Until the line containing "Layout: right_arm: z" has been reproduced, keep reproducing each line of the material below exactly, starting with the first.

→ **ENTRIES SUPPLIED**
Segment Open

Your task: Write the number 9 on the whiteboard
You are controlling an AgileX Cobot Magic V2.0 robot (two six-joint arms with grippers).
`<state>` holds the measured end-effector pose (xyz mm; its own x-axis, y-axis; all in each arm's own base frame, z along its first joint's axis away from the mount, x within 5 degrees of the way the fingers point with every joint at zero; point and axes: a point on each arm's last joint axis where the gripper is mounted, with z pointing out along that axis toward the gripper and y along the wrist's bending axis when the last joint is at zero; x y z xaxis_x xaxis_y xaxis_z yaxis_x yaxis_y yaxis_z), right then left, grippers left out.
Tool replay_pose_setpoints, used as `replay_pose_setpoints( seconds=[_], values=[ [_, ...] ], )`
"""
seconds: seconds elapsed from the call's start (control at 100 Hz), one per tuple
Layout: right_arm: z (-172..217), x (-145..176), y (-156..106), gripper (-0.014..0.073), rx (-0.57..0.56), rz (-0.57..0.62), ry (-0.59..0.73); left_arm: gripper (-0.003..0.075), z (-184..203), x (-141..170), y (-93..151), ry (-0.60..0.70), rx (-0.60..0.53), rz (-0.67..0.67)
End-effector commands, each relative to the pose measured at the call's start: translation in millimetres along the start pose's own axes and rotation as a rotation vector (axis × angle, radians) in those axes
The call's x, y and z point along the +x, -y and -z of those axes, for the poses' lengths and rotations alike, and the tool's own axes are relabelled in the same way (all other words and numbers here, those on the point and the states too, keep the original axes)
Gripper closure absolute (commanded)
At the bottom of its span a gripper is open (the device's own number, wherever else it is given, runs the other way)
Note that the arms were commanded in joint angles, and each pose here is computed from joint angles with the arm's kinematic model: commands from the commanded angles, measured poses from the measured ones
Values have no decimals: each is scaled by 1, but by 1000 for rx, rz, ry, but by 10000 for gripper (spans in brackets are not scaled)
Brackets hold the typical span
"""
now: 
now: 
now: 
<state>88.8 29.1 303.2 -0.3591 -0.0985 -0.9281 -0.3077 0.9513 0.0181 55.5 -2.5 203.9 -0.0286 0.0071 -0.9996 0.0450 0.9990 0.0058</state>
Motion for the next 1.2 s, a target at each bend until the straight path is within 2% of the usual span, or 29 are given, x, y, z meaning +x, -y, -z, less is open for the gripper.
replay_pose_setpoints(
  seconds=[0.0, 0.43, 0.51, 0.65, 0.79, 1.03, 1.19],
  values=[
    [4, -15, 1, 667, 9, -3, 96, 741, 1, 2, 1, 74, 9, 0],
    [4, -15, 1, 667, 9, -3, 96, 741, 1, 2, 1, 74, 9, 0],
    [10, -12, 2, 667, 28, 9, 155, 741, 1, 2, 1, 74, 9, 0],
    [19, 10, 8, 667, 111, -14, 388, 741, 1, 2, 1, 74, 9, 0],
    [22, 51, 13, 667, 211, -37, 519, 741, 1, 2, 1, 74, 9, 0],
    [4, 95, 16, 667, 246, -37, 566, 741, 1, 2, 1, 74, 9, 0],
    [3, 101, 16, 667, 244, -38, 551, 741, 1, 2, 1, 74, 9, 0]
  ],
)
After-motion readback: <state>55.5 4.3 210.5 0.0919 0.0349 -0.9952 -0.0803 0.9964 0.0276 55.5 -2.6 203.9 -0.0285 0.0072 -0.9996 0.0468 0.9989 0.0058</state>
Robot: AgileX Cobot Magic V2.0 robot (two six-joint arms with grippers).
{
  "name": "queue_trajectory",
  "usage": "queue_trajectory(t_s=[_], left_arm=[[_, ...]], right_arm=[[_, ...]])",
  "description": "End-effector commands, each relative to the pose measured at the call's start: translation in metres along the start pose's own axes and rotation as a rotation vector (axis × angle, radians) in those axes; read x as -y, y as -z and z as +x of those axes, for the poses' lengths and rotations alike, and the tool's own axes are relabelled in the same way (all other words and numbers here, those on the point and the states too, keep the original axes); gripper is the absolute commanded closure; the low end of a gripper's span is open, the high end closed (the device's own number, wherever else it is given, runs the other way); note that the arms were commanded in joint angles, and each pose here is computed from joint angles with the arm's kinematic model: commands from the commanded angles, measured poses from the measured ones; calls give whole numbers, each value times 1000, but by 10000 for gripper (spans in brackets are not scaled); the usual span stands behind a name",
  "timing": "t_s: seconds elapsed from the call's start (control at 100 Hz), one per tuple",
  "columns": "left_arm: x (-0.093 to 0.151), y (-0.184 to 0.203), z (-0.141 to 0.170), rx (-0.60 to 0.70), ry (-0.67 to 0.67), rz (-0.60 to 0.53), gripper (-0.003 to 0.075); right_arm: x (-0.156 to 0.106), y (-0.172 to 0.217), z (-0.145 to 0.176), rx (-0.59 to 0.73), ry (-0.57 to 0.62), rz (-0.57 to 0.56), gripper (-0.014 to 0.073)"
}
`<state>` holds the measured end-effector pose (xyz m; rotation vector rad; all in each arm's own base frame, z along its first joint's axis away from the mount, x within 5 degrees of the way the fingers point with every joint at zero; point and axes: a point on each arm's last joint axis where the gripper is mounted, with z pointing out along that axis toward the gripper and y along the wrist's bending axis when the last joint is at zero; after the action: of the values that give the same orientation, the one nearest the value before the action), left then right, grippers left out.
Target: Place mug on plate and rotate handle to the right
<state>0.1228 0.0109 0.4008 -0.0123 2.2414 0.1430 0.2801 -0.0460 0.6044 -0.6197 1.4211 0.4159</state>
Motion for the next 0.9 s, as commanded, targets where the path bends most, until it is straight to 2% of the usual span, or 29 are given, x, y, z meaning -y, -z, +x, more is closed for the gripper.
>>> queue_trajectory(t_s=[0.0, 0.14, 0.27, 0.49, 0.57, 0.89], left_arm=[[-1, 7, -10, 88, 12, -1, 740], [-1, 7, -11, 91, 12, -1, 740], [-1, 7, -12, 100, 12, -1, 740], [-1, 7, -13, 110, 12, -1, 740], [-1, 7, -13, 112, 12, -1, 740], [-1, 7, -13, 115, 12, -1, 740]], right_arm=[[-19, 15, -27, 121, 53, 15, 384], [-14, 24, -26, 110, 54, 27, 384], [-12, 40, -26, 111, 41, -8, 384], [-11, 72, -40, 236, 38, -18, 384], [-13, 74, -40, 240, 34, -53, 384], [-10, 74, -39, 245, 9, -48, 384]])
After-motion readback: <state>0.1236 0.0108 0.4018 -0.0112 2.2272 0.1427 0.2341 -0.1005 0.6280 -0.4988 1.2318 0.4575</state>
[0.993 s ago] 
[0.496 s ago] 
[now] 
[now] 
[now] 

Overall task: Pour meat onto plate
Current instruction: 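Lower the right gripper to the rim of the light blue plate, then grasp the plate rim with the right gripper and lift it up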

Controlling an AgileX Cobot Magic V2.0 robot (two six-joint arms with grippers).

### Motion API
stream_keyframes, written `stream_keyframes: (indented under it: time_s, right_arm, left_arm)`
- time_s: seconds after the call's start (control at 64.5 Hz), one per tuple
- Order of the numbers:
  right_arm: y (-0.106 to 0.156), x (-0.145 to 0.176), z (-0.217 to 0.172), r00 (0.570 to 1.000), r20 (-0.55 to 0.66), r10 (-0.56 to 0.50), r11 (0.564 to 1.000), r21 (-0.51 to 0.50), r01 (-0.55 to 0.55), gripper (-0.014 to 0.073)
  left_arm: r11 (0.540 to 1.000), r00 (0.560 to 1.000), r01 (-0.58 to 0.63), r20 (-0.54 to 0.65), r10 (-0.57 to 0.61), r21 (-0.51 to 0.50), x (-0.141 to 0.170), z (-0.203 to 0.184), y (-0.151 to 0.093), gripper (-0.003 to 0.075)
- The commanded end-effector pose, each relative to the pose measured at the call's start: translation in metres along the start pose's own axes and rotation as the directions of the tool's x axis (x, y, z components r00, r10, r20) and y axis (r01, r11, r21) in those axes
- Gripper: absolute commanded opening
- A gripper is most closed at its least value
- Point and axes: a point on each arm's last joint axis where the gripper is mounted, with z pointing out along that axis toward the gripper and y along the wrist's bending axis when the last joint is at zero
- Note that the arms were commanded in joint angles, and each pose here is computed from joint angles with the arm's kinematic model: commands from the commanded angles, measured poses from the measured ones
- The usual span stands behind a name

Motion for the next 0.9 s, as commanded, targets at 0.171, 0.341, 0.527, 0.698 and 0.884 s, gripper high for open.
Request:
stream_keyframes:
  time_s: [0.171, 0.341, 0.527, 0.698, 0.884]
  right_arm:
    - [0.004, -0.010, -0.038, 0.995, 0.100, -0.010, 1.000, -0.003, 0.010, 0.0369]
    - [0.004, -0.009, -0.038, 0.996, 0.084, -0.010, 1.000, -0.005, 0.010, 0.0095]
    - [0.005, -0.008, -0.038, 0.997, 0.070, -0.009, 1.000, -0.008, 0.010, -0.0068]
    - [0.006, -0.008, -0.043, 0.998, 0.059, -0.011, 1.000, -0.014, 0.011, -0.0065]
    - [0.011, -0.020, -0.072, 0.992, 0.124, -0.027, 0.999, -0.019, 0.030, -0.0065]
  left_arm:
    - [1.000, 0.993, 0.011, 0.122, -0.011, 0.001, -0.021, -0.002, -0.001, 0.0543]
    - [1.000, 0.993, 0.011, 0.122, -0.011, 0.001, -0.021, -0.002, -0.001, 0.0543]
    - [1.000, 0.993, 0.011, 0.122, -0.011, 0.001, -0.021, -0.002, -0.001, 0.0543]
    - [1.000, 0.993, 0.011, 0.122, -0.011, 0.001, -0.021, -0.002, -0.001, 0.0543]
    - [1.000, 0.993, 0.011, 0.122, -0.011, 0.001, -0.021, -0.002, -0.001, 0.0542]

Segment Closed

→ **ANSWER AREA**
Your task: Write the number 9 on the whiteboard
You are controlling an AgileX Cobot Magic V2.0 robot (two six-joint arms with grippers).
`<state>` holds the measured end-effector pose (xyz mm; its own x-axis, y-axis; all in each arm's own base frame, z along its first joint's axis away from the mount, x within 5 degrees of the way the fingers point with every joint at zero; point and axes: a point on each arm's last joint axis where the gripper is mounted, with z pointing out along that axis toward the gripper and y along the wrist's bending axis when the last joint is at zero; x y z xaxis_x xaxis_y xaxis_z yaxis_x yaxis_y yaxis_z), right then left, grippers left out.
Tool replay_pose_setpoints, used as `replay_pose_setpoints( seconds=[_], values=[ [_, ...] ], )`
"""
seconds: seconds elapsed from the call's start (control at 100 Hz), one per tuple
Layout: right_arm: z (-172..217), x (-145..176), y (-156..106), gripper (-0.014..0.073), rx (-0.57..0.56), rz (-0.57..0.62), ry (-0.59..0.73); left_arm: gripper (-0.003..0.075), z (-184..203), x (-141..170), y (-93..151), ry (-0.60..0.70), rx (-0.60..0.53), rz (-0.67..0.67)

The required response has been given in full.